ISP, Will You Be Mine?

In honor of Galentine’s Day and as an International Security Policy (ISP) concentrator, I thought I would write a blog post that not only gives incoming students interested in ISP a glimpse in to the concentration, but also provides some perspective on being a woman in a field that is often thought of as a patriarchal space. To do this, I enlisted the help of Ana Guerrero, Brit Felsen-Parsons and Caitlin Strawder, three current ISP concentrator SIPA students to discuss the topic and give advice. But before I dive in, let me introduce you to these ISP women.

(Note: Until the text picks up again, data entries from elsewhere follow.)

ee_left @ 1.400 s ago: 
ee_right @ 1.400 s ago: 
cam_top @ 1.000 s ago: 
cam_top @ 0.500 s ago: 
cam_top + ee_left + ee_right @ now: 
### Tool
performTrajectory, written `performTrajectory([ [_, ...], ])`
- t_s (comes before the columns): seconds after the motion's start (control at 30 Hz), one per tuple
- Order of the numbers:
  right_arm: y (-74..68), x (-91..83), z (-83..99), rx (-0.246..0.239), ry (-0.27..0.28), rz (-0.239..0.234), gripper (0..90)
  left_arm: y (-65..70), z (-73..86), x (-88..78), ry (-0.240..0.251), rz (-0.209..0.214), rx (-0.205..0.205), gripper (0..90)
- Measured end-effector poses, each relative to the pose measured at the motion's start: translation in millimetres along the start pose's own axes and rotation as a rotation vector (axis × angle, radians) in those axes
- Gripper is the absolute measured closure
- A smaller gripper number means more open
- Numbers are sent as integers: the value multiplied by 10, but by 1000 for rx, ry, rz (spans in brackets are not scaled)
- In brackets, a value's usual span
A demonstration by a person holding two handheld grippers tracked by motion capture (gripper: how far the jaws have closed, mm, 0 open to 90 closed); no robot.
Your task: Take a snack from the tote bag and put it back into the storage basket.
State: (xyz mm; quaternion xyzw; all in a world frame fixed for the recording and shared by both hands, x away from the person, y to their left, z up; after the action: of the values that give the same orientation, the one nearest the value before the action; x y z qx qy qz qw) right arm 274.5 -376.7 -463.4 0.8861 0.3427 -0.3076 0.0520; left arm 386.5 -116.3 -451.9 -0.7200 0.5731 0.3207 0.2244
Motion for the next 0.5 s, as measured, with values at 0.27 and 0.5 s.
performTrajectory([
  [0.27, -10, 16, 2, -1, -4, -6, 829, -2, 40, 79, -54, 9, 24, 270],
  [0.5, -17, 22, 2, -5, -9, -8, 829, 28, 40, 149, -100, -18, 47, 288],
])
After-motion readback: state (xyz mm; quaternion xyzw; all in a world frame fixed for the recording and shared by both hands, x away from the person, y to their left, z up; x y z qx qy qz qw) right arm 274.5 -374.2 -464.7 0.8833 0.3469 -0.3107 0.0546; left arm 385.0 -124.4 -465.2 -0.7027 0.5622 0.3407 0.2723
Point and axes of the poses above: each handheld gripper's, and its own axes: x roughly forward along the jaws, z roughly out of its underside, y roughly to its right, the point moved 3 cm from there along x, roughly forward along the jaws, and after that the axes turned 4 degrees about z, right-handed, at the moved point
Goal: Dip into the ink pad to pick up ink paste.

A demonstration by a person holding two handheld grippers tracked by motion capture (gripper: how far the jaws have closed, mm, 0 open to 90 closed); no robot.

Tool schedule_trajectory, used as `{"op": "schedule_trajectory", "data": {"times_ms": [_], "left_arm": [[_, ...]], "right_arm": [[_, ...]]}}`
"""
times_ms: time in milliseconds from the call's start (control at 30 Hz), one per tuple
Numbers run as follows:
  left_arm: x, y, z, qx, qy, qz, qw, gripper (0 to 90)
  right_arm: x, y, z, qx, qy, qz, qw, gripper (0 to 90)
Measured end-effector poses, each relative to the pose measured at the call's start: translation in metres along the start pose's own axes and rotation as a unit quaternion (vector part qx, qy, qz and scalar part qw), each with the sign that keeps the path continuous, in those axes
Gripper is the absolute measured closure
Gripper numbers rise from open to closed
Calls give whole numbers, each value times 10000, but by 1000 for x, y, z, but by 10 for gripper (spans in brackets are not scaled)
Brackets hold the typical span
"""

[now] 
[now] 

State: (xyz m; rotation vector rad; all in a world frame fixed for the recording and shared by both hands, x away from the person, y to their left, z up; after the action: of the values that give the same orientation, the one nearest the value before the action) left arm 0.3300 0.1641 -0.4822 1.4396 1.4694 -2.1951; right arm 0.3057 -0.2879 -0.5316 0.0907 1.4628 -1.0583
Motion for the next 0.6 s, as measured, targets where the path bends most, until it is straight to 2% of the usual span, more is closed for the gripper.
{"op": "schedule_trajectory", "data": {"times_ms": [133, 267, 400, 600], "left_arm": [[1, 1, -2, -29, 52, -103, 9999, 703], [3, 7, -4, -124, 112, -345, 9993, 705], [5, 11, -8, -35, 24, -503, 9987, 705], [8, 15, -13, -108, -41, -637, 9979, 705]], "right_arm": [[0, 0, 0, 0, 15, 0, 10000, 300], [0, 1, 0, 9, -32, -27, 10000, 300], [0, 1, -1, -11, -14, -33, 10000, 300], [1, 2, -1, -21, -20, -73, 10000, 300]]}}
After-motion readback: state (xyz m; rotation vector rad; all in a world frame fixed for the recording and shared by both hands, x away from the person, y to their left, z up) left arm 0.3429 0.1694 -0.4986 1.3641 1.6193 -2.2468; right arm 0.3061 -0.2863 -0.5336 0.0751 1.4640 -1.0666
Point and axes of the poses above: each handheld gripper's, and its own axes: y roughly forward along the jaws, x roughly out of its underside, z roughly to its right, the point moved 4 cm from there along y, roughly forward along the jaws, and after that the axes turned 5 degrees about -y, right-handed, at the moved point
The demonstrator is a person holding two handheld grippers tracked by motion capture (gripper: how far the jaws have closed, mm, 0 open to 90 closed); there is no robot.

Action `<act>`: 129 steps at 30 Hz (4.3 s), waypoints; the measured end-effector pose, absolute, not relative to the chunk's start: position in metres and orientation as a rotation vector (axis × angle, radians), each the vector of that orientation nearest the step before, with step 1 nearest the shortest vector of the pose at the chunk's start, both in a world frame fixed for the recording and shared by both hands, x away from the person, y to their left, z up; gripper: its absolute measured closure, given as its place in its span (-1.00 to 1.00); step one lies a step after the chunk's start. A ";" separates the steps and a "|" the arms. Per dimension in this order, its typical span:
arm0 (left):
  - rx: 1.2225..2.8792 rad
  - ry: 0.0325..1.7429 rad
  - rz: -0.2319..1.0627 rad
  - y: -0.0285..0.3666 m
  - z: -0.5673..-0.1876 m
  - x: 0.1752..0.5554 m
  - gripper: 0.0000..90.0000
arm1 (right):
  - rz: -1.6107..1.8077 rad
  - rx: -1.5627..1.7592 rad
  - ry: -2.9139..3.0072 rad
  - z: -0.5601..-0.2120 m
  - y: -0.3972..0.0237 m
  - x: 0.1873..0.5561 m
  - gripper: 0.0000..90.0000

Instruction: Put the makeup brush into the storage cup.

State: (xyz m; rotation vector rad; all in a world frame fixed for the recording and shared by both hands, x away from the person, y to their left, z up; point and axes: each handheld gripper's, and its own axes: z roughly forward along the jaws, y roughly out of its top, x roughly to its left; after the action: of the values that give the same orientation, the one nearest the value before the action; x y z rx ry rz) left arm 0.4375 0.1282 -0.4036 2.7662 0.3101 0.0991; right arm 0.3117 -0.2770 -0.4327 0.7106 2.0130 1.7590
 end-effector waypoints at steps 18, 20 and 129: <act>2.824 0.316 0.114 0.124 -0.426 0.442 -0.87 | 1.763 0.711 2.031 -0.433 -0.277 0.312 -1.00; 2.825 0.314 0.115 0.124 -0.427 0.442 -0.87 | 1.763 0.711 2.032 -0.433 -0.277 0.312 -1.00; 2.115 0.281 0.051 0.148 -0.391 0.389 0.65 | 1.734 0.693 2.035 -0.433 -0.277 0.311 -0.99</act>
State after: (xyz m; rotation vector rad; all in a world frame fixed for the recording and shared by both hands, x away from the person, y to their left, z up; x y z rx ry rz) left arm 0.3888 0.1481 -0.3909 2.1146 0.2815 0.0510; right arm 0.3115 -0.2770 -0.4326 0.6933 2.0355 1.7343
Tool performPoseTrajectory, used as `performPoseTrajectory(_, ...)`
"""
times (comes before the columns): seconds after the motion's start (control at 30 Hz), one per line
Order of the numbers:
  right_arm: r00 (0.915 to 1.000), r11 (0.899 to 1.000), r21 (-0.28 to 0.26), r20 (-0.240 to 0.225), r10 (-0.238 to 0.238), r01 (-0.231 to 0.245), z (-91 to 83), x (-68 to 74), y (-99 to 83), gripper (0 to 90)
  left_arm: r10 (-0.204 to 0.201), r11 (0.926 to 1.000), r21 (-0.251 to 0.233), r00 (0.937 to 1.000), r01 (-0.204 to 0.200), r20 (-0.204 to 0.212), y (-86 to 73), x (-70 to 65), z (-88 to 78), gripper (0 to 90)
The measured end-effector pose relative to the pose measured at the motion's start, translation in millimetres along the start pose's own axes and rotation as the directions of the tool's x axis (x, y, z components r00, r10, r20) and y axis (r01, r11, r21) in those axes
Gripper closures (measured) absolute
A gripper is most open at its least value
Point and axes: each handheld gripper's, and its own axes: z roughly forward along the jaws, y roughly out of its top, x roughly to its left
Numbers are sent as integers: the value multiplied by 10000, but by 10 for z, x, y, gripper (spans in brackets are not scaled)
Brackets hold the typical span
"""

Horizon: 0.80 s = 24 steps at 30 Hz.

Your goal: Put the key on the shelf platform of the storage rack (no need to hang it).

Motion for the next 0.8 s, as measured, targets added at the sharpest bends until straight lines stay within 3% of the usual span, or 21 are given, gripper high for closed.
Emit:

Ana Guerrero MIA’19 is a second year, MIA, ISP concentrator, specializing in International Conflict Resolution. Ana completed her undergraduate degree at Middlebury College with a Bachelors in Spanish and Italian literature, and a minor in Portuguese. Prior to SIPA, she worked for an Italian petroleum company where got to explore her interest in geopolitics.  Ana is interested in Middle East conflicts, and during her time at SIPA, she interned for the Global Security department at NBC Universal, and is currently a Terrorism Analyst where she is learning the hard skills necessary to supplement her Theoretical education.

Brit Felsen-Parsons MPA ’20 is a first year, MPA, ISP concentrator, specializing in International Conflict Resolution.  Before SIPA, Brit served for two years as a shooting instructor to the infantry and commander in the Shooting School of the Israeli Defense Forces.  Brit then went on to complete her Bachelor’s degree at the College at Columbia University, double-majoring in Political Science and Middle Eastern, South Asian, and African Studies.  She also held research assistantships at the National Defense University, the Institute of World Politics, the Columbia University Political Science Department, and the International Center for Cooperation and Conflict Resolution at Teacher’s College, Columbia University.  While at SIPA, Brit supplements her studies as a research assistant at the Saltz man Institute of War and Peace Studies at SIPA.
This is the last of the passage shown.